• The problem:
Report every line of the data that includes "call".

• Extracted material:
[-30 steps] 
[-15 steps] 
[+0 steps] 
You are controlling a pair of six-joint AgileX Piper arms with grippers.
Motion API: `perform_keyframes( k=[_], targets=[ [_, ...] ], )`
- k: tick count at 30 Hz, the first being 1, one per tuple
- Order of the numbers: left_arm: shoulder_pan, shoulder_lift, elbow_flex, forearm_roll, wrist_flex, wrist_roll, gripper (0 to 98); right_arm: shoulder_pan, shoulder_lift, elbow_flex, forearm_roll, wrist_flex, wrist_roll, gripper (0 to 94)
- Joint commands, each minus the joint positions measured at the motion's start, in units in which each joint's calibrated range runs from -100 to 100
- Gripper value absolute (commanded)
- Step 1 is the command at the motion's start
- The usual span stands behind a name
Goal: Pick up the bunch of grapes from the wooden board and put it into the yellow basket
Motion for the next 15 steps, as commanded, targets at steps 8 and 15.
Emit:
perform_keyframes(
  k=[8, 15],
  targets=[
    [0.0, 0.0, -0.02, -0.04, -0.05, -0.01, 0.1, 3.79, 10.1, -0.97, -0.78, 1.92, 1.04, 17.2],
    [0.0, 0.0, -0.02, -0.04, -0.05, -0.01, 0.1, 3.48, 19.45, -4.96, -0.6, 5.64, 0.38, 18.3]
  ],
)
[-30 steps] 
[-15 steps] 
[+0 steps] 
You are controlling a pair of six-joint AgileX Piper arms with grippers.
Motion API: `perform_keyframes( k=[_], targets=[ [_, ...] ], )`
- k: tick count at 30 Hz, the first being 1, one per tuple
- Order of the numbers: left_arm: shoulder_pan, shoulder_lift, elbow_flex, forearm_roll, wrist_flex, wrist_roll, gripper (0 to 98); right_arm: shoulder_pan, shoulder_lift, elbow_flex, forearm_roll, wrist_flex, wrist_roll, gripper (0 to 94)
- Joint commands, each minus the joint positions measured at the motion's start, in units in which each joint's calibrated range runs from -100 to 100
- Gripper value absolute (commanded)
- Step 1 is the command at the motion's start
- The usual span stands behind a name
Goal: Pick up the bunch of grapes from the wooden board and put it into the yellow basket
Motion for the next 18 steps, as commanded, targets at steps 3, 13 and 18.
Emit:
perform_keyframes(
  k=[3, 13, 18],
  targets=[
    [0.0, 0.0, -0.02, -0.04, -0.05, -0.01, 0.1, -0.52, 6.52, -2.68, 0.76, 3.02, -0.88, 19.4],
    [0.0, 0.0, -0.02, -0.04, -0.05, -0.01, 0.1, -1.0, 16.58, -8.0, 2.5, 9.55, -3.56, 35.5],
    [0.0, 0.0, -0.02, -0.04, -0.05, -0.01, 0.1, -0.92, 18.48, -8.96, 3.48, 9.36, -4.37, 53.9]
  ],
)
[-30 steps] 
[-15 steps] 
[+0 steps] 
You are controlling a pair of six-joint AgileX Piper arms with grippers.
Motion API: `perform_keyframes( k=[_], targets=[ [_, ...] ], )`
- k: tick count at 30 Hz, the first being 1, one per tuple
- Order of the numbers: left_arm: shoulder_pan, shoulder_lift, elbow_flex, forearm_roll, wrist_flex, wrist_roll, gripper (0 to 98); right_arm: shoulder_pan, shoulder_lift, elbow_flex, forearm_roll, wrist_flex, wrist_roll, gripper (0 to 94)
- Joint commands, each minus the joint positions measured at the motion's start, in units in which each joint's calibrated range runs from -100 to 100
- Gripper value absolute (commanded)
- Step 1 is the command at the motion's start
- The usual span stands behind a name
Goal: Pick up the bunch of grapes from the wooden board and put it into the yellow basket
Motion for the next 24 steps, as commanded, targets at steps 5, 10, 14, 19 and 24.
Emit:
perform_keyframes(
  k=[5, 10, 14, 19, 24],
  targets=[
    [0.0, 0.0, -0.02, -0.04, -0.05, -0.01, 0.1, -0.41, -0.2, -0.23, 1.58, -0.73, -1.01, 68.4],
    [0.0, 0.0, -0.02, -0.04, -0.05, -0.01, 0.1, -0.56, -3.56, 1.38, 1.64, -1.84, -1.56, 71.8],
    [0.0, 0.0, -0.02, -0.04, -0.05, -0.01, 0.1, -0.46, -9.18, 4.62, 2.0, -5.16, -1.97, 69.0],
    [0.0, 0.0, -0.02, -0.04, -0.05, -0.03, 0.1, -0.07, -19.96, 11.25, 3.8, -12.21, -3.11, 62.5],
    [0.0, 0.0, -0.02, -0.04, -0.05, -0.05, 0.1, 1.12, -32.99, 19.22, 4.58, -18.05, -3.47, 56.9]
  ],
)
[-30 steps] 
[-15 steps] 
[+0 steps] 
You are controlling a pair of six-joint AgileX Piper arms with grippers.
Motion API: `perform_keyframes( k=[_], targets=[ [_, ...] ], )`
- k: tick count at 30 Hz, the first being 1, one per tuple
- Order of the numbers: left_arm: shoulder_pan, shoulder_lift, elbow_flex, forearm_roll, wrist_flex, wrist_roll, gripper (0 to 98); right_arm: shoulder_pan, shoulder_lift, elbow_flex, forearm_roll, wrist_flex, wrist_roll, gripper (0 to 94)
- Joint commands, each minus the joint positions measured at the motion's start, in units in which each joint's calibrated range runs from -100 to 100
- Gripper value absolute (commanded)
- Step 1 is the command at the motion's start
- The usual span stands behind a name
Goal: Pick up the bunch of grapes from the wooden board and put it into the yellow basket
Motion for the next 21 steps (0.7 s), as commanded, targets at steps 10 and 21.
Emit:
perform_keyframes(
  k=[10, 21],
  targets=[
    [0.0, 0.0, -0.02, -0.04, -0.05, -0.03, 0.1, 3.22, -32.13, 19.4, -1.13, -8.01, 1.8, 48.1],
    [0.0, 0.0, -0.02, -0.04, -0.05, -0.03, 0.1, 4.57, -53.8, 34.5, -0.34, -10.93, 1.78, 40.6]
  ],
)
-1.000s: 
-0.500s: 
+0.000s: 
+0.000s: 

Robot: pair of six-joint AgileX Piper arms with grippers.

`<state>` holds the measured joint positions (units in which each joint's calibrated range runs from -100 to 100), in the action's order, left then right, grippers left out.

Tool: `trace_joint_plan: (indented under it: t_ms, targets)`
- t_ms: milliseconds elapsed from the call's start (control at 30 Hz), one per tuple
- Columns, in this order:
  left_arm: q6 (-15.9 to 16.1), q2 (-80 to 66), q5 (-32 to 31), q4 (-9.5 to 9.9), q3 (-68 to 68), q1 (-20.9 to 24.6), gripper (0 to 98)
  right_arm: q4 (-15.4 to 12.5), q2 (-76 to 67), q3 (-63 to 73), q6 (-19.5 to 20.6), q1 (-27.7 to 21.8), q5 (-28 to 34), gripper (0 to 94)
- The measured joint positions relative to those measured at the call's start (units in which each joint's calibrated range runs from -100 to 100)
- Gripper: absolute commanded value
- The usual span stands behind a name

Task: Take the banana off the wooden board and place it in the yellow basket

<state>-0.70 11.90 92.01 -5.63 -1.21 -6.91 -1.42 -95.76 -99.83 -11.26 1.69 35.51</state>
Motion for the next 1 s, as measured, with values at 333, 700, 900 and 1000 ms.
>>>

• Result of the exercise:
- t_ms: milliseconds elapsed from the call's start (control at 30 Hz), one per tuple
- The measured joint positions relative to those measured at the call's start (units in which each joint's calibrated range runs from -100 to 100)

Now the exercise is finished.